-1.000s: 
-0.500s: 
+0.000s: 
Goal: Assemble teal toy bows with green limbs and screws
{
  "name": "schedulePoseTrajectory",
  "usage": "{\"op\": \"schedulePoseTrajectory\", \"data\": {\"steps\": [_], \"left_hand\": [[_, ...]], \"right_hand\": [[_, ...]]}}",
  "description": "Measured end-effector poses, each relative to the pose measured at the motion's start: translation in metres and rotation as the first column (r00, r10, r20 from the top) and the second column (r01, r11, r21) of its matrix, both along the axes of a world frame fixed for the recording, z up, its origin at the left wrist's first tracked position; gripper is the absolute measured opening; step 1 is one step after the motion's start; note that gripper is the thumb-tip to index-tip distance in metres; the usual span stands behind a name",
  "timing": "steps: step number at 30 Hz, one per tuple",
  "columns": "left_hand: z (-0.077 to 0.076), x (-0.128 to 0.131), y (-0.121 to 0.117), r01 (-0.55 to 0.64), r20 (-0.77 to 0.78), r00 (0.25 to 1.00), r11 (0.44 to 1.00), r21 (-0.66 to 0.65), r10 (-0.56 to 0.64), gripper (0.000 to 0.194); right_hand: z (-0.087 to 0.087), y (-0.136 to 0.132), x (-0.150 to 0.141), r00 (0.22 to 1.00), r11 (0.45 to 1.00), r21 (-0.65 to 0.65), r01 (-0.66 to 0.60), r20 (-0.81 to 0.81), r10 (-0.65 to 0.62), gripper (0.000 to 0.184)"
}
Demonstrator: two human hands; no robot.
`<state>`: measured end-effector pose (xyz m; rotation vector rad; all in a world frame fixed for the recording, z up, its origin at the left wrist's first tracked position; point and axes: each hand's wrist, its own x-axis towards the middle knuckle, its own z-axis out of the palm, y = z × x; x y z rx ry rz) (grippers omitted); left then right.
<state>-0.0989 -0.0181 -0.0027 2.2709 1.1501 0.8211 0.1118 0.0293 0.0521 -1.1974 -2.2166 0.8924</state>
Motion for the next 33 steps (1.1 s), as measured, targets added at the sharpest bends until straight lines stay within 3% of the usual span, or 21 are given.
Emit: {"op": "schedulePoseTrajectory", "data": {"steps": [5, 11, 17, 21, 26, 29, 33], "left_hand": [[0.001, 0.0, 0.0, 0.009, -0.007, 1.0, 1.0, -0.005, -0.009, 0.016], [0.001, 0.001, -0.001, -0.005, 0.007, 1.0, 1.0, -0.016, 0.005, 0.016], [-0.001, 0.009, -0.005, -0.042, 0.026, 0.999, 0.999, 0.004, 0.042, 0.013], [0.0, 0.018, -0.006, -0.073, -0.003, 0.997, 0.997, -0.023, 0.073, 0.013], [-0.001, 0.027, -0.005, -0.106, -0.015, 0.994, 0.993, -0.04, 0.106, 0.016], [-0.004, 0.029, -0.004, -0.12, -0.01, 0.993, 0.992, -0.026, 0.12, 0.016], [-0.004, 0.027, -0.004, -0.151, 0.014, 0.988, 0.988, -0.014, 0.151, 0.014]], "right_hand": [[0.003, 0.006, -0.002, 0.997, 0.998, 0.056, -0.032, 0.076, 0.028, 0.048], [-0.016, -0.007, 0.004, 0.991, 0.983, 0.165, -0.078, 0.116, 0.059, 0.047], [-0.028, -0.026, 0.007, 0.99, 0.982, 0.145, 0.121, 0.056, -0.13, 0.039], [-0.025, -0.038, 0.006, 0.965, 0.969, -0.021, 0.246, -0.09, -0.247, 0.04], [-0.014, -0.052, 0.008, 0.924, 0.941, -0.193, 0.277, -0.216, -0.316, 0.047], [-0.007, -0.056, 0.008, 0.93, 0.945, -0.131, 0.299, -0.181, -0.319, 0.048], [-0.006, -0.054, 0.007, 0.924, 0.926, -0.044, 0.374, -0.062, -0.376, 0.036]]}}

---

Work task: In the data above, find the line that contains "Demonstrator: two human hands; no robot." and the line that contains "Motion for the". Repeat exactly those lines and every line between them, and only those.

Worked solution:
Demonstrator: two human hands; no robot.
`<state>`: measured end-effector pose (xyz m; rotation vector rad; all in a world frame fixed for the recording, z up, its origin at the left wrist's first tracked position; point and axes: each hand's wrist, its own x-axis towards the middle knuckle, its own z-axis out of the palm, y = z × x; x y z rx ry rz) (grippers omitted); left then right.
<state>-0.0989 -0.0181 -0.0027 2.2709 1.1501 0.8211 0.1118 0.0293 0.0521 -1.1974 -2.2166 0.8924</state>
Motion for the next 33 steps (1.1 s), as measured, targets added at the sharpest bends until straight lines stay within 3% of the usual span, or 21 are given.

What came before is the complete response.